Plumaje de Mar: espumante regenerativo de Ñiquén

Desde las riberas del río Perquilauquén, cultivamos parras centenarias con agricultura regenerativa, respetando la biodiversidad y cuidando el agua.
Nuestro espumante es el único originario del Valle del Itata, elaborado de forma artesanal por una viñatera que combina tradición familiar y técnicas modernas.

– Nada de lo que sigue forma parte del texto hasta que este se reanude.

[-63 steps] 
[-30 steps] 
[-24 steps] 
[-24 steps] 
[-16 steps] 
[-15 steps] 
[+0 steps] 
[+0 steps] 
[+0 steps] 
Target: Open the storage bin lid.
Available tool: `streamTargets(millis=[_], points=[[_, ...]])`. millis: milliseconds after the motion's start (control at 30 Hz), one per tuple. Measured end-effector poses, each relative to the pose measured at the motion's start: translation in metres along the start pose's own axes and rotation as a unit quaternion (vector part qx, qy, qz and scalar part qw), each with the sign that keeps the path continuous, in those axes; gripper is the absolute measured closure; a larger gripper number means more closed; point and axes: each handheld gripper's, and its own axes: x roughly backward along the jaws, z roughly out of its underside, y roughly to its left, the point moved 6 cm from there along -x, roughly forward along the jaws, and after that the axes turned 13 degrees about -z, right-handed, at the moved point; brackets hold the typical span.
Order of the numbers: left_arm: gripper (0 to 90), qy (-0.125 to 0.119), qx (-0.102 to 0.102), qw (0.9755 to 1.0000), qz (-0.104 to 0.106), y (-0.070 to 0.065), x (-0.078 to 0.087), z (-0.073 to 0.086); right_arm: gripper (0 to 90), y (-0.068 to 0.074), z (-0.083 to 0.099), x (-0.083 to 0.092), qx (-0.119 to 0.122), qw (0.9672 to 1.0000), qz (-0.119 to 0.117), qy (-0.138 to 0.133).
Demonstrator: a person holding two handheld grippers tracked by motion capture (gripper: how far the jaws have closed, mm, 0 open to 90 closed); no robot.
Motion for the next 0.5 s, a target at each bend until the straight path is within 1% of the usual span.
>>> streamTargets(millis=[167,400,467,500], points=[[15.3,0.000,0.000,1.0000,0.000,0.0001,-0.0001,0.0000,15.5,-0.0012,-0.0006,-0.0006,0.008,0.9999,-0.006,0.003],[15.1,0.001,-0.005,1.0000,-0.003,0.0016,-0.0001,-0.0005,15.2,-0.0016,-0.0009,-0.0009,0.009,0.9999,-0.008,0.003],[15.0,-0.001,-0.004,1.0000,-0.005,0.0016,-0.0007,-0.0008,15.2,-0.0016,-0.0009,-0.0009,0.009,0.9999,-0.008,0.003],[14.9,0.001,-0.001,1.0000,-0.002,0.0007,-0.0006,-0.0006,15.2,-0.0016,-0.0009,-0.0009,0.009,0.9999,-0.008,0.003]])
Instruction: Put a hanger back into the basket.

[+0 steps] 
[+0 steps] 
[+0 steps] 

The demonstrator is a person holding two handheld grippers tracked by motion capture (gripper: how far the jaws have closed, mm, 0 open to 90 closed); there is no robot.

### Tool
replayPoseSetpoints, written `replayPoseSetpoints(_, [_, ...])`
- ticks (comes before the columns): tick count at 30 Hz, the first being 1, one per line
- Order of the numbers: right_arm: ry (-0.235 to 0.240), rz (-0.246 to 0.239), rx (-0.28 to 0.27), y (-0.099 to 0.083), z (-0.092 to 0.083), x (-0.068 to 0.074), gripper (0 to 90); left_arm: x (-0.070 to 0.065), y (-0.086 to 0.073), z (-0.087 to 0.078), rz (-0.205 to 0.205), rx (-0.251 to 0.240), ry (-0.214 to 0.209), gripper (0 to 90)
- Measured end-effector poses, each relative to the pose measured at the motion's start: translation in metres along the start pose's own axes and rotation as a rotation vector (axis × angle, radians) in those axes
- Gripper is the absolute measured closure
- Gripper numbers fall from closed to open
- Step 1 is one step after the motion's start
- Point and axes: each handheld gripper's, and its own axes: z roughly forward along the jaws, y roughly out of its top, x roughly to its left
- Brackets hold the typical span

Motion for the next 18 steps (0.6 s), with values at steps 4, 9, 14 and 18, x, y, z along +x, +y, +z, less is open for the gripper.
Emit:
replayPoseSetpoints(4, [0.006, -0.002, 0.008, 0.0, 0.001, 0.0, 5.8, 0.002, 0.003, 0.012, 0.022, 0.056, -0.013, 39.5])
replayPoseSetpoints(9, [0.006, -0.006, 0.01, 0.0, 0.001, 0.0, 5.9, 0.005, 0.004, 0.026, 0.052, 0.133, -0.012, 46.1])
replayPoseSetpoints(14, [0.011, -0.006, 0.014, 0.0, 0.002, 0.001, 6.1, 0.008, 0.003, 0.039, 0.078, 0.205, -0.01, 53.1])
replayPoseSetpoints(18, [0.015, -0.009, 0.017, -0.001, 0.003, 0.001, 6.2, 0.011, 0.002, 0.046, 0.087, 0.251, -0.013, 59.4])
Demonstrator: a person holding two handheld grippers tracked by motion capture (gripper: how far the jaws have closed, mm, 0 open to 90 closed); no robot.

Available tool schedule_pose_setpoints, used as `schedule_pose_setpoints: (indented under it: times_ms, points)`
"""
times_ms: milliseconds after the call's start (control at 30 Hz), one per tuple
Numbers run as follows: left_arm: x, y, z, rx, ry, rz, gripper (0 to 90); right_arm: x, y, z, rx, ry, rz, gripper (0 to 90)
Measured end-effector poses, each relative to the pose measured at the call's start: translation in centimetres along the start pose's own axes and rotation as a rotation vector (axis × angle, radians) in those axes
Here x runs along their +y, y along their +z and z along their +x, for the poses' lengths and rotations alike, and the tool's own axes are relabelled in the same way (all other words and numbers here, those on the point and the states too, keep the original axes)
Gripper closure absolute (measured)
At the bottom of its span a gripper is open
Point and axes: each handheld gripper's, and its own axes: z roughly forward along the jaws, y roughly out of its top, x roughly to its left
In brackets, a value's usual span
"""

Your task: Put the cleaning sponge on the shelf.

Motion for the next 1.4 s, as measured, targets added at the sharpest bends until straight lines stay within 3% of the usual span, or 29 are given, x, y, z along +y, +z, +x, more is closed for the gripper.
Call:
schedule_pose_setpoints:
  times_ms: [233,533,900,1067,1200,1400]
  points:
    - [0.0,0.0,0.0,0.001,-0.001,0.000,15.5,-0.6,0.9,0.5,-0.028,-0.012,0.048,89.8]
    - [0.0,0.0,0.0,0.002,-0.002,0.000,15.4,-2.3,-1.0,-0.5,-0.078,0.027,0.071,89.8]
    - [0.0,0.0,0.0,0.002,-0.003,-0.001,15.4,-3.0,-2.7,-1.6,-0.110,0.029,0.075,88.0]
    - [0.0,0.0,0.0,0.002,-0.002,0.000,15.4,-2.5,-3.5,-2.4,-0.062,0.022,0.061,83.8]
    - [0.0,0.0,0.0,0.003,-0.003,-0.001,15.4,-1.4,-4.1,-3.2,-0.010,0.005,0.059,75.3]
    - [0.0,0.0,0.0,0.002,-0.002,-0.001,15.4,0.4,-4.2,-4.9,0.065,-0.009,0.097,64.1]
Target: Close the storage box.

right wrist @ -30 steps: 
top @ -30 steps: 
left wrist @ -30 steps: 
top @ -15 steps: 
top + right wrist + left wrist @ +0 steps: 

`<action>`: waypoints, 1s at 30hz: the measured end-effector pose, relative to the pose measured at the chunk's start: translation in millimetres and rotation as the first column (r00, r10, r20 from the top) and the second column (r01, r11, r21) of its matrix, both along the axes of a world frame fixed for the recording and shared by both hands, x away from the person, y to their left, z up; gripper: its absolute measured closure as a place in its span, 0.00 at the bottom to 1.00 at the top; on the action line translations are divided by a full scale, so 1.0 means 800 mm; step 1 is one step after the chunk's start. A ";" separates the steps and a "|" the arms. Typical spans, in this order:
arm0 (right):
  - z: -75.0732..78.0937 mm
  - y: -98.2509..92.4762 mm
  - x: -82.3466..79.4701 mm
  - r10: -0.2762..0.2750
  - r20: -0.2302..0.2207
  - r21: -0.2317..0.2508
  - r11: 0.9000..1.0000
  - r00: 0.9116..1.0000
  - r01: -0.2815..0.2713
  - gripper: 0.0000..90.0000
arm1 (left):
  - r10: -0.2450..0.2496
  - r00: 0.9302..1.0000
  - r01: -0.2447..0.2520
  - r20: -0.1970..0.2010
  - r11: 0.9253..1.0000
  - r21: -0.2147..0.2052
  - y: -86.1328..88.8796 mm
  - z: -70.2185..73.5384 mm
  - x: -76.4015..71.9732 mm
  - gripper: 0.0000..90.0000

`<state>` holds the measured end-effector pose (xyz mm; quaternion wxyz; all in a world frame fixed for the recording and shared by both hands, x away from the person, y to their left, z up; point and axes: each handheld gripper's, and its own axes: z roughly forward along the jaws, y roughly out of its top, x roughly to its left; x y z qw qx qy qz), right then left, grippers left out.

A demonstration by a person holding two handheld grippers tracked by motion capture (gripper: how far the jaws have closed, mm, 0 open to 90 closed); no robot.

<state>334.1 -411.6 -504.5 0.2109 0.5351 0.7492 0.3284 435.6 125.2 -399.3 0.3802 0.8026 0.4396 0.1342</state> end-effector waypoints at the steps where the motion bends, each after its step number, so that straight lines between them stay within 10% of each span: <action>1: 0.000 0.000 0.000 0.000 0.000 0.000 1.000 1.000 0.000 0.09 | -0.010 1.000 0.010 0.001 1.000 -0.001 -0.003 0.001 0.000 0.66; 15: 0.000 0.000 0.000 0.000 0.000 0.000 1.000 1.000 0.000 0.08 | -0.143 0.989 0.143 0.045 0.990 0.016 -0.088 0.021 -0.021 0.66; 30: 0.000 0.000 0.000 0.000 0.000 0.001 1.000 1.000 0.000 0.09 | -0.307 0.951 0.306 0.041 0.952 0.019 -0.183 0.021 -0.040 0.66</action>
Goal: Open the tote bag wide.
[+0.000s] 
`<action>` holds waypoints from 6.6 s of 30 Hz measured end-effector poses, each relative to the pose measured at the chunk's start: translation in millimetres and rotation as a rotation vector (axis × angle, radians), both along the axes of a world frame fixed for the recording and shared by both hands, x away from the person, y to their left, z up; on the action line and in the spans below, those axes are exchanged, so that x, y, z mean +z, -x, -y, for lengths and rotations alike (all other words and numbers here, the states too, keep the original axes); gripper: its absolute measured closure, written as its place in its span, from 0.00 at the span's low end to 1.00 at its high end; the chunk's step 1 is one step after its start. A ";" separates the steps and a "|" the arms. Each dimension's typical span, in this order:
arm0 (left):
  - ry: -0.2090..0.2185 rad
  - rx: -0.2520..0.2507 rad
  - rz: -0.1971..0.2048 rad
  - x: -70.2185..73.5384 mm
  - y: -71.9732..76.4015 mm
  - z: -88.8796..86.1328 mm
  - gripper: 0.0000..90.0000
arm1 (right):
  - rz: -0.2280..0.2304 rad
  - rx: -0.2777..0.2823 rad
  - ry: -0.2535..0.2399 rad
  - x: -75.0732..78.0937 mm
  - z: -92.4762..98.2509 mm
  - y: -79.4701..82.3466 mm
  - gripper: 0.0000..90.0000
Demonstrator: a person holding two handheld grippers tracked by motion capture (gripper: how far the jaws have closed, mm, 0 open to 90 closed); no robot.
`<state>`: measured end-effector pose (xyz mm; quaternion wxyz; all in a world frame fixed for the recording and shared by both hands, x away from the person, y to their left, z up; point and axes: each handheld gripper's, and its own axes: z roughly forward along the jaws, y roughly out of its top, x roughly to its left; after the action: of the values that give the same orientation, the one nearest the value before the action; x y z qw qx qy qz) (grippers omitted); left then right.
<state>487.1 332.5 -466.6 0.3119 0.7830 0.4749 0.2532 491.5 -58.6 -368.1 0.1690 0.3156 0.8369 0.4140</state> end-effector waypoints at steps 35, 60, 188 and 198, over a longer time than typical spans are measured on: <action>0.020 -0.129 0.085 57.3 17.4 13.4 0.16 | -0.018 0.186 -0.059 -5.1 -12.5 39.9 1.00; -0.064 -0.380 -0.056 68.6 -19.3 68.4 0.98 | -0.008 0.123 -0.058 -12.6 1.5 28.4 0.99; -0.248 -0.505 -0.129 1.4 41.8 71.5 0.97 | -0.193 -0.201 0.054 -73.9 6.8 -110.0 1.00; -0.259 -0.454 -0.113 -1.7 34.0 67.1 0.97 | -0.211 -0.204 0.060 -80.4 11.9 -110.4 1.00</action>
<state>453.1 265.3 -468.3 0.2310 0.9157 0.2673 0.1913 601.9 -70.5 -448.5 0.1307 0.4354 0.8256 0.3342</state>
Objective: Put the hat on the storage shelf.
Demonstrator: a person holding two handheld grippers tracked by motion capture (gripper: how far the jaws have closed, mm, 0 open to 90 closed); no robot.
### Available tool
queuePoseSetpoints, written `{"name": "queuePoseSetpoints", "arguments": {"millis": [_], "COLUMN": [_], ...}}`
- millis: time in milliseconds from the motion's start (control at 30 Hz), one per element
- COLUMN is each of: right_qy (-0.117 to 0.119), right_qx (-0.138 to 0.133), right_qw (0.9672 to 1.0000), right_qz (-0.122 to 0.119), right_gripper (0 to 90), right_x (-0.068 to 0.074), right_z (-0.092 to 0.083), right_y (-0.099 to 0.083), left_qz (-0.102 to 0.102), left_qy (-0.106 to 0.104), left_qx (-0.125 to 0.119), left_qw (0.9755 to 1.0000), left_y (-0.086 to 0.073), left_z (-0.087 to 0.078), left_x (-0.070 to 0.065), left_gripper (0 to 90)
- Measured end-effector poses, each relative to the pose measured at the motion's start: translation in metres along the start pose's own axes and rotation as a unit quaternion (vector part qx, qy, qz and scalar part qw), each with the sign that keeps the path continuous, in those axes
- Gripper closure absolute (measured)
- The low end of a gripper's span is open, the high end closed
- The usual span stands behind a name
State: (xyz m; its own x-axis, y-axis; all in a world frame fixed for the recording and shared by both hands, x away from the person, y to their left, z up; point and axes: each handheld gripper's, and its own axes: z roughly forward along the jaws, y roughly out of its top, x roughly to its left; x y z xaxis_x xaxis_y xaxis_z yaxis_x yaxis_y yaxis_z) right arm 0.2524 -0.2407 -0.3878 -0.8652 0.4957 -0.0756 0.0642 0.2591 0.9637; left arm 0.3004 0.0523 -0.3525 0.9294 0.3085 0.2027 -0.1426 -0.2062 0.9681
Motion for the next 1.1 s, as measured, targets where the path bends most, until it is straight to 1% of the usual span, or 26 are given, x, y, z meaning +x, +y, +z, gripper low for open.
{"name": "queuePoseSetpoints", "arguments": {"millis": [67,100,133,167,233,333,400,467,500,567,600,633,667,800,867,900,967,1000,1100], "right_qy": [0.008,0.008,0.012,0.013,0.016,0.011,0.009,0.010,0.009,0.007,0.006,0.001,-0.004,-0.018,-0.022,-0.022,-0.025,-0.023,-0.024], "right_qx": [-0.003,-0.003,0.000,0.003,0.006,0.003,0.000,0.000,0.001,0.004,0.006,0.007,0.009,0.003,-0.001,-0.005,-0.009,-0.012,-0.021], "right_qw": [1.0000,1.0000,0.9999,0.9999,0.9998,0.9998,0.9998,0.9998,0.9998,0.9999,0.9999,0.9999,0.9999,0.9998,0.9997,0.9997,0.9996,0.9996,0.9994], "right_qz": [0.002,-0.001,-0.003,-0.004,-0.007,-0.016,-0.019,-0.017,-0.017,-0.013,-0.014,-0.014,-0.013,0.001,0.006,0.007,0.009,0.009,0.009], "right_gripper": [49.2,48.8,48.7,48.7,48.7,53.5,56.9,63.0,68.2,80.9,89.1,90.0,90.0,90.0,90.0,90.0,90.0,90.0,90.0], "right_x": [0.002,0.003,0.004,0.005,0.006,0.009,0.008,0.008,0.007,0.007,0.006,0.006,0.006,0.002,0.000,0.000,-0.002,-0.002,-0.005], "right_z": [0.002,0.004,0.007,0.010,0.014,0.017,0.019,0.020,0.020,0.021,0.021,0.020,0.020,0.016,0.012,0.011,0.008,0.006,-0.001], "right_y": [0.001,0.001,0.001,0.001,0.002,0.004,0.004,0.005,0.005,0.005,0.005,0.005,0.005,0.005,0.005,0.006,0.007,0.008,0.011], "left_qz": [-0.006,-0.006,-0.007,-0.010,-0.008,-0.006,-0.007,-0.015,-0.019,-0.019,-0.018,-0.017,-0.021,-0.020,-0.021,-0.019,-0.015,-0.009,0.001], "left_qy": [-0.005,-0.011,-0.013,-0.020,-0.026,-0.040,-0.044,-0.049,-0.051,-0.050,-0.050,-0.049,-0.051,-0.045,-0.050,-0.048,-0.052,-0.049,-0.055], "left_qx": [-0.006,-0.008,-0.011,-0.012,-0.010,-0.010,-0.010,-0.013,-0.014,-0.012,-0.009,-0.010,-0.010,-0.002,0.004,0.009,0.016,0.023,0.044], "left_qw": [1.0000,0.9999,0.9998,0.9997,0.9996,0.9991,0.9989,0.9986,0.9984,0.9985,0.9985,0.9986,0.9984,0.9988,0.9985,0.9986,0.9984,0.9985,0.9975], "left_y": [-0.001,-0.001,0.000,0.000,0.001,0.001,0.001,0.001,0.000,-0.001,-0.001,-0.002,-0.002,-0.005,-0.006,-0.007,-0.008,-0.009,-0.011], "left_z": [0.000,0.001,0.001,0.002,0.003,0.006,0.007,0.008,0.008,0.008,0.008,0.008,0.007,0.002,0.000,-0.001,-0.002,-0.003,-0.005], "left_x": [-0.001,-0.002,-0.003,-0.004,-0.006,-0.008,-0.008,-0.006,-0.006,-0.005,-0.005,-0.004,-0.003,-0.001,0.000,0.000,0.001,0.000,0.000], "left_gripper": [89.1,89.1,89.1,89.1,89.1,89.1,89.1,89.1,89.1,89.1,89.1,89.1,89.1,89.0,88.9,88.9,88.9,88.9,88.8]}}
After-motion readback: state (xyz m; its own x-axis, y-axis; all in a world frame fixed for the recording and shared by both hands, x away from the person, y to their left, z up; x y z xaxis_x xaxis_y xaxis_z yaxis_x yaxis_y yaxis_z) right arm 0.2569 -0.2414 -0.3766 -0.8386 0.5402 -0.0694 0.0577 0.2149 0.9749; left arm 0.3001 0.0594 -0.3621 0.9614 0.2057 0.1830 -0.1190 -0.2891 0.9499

Cada botella refleja el terroir único de Ñiquén, capturando la frescura costera y la riqueza del suelo vivo para ofrecer un vino natural de sabor auténtico y compromiso ambiental.

Misión

Elaborar espumantes artesanales que expresen la esencia del Valle del Itata, cultivados con prácticas regenerativas que cuidan la tierra y honran la tradición vitivinícola local. Queremos ofrecer una experiencia auténtica que conecte a las personas con el origen, la naturaleza y la historia que hay detrás de cada botella.

Visión

Ser un referente nacional e internacional de espumantes regenerativos, reconocidos por nuestra autenticidad, calidad y compromiso con la sustentabilidad. Inspirar a otras viñas y comunidades a valorar y proteger el terroir chileno, promoviendo un modelo vitivinícola consciente, inclusivo y con identidad.

Valle del Itata
cuna de nuestro espumante

En Ñiquén, a orillas del río Perquilauquén, cultivamos parras centenarias bajo un clima costero ideal. La agricultura regenerativa enriquece el suelo, protege la biodiversidad y da vida a uvas de calidad excepcional.
Cada botella de Plumaje de Mar refleja el terroir único del valle, donde tradición y sostenibilidad se encuentran para crear un vino natural y auténtico.